**SUPPLIED DATA**
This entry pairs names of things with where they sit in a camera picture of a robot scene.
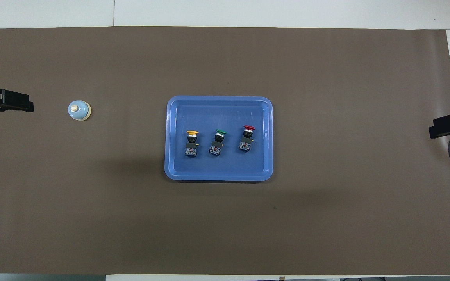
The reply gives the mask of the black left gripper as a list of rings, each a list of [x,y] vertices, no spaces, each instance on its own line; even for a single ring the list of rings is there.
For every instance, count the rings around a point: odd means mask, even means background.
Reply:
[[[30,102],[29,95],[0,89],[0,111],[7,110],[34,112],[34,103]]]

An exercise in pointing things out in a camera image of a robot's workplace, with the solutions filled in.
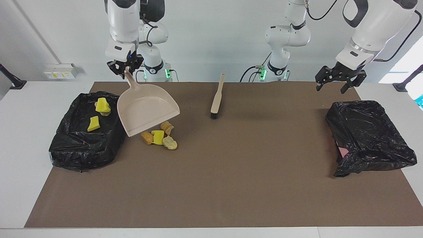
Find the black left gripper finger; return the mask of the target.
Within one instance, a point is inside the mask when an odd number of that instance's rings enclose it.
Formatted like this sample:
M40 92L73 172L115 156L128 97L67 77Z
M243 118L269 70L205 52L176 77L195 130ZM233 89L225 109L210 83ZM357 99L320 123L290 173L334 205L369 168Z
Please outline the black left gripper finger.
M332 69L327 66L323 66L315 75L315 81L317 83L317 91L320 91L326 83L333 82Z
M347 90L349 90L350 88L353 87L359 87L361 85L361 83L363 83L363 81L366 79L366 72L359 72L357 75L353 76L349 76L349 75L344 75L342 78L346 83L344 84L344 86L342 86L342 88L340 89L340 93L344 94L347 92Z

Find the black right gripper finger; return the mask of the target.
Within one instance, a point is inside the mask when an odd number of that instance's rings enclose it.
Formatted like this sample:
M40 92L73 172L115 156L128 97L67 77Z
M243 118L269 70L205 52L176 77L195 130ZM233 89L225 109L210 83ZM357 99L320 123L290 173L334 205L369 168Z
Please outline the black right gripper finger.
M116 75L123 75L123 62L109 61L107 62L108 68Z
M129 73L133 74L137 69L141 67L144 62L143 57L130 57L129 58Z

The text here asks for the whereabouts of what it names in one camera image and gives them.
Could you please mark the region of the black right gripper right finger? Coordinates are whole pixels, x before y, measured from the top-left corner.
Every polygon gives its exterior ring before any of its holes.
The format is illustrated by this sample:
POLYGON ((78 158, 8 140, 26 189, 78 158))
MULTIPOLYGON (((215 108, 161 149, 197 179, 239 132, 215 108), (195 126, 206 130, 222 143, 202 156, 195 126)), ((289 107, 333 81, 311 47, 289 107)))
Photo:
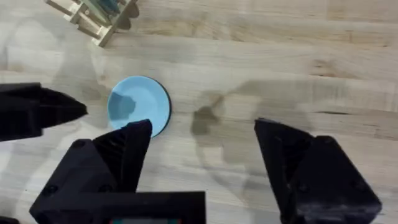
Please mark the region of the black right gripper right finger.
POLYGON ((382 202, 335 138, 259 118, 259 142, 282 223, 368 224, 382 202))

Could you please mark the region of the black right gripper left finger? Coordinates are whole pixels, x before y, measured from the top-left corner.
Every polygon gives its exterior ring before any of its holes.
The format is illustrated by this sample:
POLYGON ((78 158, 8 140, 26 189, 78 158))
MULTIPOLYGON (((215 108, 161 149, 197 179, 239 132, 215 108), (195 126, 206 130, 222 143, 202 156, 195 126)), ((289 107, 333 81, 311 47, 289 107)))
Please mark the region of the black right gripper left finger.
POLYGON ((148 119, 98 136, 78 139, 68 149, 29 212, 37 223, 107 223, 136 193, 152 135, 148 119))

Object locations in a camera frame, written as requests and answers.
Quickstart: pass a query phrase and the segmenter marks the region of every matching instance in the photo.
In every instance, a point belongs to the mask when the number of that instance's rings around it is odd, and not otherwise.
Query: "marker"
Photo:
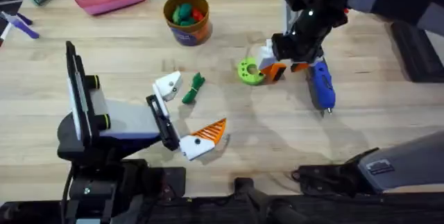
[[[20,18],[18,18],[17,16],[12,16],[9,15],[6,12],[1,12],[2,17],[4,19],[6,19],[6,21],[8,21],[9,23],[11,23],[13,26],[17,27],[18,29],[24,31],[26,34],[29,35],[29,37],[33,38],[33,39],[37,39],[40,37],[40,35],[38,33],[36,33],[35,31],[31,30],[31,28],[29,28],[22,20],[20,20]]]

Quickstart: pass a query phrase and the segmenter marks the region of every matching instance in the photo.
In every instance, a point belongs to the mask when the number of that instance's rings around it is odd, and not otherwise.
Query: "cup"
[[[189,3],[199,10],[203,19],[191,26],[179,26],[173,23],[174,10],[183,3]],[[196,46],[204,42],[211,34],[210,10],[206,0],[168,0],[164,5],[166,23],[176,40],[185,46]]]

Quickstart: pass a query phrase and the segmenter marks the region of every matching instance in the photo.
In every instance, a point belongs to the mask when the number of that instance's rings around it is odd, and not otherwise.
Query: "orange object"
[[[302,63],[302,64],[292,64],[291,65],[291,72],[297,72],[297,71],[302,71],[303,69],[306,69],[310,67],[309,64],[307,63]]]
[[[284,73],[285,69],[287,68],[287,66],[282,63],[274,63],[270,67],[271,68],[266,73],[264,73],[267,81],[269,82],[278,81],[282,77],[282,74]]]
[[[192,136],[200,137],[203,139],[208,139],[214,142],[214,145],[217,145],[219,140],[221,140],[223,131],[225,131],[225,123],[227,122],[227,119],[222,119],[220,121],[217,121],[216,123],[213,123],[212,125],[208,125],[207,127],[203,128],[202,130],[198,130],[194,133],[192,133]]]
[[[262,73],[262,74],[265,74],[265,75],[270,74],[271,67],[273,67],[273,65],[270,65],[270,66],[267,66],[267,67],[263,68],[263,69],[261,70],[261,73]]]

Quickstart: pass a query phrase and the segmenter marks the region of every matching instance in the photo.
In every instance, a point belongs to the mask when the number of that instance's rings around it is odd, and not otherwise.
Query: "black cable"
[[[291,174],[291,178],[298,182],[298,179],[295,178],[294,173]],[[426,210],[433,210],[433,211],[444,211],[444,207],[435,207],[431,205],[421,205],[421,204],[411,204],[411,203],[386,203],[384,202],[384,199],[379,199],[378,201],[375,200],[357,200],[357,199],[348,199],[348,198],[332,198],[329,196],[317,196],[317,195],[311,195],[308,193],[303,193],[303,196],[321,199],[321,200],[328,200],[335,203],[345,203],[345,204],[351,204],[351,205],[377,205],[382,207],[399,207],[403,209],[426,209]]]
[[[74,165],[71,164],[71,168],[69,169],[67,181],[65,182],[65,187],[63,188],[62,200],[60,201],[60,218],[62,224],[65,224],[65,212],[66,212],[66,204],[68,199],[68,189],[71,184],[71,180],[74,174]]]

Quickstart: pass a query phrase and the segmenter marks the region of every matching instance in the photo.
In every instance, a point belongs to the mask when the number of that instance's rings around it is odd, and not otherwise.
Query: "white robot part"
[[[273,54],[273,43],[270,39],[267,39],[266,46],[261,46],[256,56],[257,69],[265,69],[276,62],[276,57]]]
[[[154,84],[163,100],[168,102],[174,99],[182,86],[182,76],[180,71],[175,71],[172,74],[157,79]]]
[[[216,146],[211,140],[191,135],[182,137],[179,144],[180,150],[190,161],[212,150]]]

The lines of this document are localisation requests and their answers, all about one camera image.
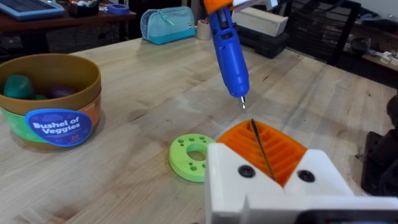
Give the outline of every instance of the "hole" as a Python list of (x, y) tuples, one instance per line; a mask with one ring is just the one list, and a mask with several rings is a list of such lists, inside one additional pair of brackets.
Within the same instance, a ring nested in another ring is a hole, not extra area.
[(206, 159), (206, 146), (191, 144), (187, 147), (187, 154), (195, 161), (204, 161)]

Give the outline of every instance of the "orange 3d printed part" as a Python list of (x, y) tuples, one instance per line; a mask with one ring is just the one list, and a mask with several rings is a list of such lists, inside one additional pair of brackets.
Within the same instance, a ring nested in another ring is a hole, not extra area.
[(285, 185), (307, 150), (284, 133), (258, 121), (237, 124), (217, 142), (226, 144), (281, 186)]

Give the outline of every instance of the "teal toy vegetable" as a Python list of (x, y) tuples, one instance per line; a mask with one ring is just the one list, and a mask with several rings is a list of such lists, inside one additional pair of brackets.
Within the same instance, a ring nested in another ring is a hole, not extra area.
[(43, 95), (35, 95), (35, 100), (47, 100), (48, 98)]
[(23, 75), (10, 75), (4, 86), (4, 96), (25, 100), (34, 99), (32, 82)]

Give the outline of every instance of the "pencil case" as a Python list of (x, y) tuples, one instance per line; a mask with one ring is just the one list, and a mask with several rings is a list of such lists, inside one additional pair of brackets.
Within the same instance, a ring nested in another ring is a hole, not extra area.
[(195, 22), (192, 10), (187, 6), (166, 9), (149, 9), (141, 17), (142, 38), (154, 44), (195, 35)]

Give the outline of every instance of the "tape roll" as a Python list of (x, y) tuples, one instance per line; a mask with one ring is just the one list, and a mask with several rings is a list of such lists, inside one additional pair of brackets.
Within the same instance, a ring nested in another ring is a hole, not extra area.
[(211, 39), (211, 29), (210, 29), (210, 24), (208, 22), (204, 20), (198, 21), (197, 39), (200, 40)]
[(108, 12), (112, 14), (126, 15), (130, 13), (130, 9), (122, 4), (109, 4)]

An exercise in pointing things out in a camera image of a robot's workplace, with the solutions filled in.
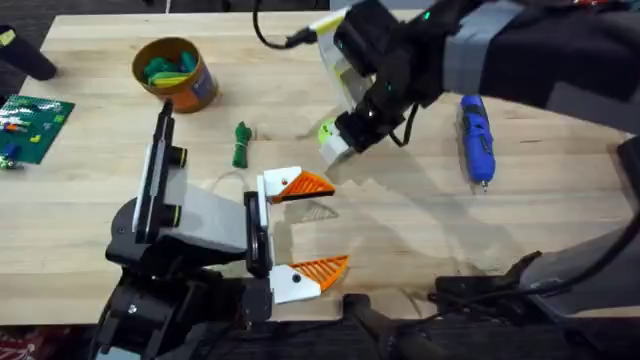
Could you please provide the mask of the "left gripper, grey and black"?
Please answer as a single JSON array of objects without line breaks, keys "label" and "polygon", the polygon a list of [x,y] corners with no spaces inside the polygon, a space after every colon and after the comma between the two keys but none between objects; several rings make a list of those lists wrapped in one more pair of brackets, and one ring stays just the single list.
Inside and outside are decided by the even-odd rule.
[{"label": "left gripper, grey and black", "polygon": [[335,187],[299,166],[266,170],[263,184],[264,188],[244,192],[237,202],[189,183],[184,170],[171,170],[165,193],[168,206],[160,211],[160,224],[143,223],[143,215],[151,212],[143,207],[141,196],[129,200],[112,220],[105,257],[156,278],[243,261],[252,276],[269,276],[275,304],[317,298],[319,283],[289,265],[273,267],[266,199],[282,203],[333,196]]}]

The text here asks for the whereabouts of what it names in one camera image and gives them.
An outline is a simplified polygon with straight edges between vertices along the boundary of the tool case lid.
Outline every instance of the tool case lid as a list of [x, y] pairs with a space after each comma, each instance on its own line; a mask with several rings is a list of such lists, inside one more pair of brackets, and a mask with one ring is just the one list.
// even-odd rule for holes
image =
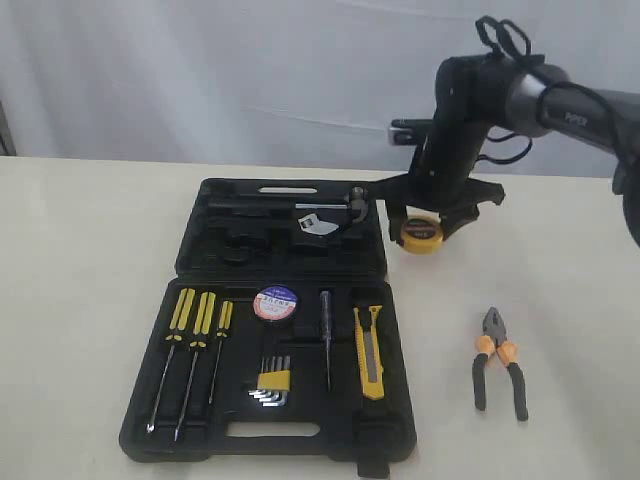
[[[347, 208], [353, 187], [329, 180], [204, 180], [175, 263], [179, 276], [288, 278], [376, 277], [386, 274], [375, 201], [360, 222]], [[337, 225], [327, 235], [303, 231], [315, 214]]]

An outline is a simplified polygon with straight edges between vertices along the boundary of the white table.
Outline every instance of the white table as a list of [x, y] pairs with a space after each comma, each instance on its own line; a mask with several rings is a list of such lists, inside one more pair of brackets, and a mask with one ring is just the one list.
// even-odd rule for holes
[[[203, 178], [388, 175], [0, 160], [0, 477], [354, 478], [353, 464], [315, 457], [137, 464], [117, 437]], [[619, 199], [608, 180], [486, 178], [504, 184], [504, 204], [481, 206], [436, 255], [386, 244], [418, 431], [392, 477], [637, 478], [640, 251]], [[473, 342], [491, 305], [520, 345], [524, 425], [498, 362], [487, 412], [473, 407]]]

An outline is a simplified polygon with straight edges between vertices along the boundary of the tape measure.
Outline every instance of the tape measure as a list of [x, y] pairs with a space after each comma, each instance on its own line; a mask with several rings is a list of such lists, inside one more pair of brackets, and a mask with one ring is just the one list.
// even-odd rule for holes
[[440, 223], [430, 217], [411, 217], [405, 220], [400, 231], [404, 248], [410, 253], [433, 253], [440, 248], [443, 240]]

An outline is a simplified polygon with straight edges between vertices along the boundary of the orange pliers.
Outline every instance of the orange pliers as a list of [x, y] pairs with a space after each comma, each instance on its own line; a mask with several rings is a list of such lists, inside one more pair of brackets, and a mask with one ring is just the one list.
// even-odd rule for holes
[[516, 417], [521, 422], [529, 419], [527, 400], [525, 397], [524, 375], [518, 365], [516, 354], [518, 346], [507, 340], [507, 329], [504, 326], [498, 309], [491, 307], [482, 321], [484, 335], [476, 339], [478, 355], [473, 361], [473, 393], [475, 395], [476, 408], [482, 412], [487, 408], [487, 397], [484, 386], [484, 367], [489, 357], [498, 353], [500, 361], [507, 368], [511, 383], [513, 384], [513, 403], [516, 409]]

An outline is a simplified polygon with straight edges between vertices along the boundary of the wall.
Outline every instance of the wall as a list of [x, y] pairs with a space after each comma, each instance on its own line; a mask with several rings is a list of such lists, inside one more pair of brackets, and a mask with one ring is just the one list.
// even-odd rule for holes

**YOUR OBJECTIVE**
What is needed is the exact run of lines from the start of the data through the line with "Find the black right", both ends included, minus the pictures.

**WRITTEN SOLUTION**
This entry pairs names of things with where they sit in a camera picture of a robot scene.
The reply gives the mask of the black left gripper as a list of rings, each a list of [x,y] vertices, no spaces, each instance on its own line; even for a single ring the list of rings is there.
For every instance, count the rings around a point: odd means mask, even means background.
Reply:
[[[30,102],[29,95],[0,89],[0,111],[7,110],[34,112],[34,103]]]

An exercise in pointing things out in a camera image of a robot's workplace, with the solutions filled in.
Find the black left gripper finger; return the mask of the target.
Within one instance, a point is inside the mask when an odd number of that instance's rings enclose it.
Formatted like this sample:
M40 92L73 172L115 156L128 97L67 77Z
M243 118L269 70L205 52L176 77L195 130ZM233 89L225 109L210 83ZM357 99L320 123L290 173L334 205L369 168Z
Please outline the black left gripper finger.
M332 69L327 66L323 66L315 75L315 81L317 83L317 91L320 91L326 83L333 82Z
M347 90L349 90L350 88L353 87L359 87L361 85L361 83L363 83L363 81L366 79L366 72L359 72L357 75L353 76L349 76L349 75L344 75L342 78L346 83L344 84L344 86L342 86L342 88L340 89L340 93L344 94L347 92Z

Find the black right gripper finger; return the mask of the target.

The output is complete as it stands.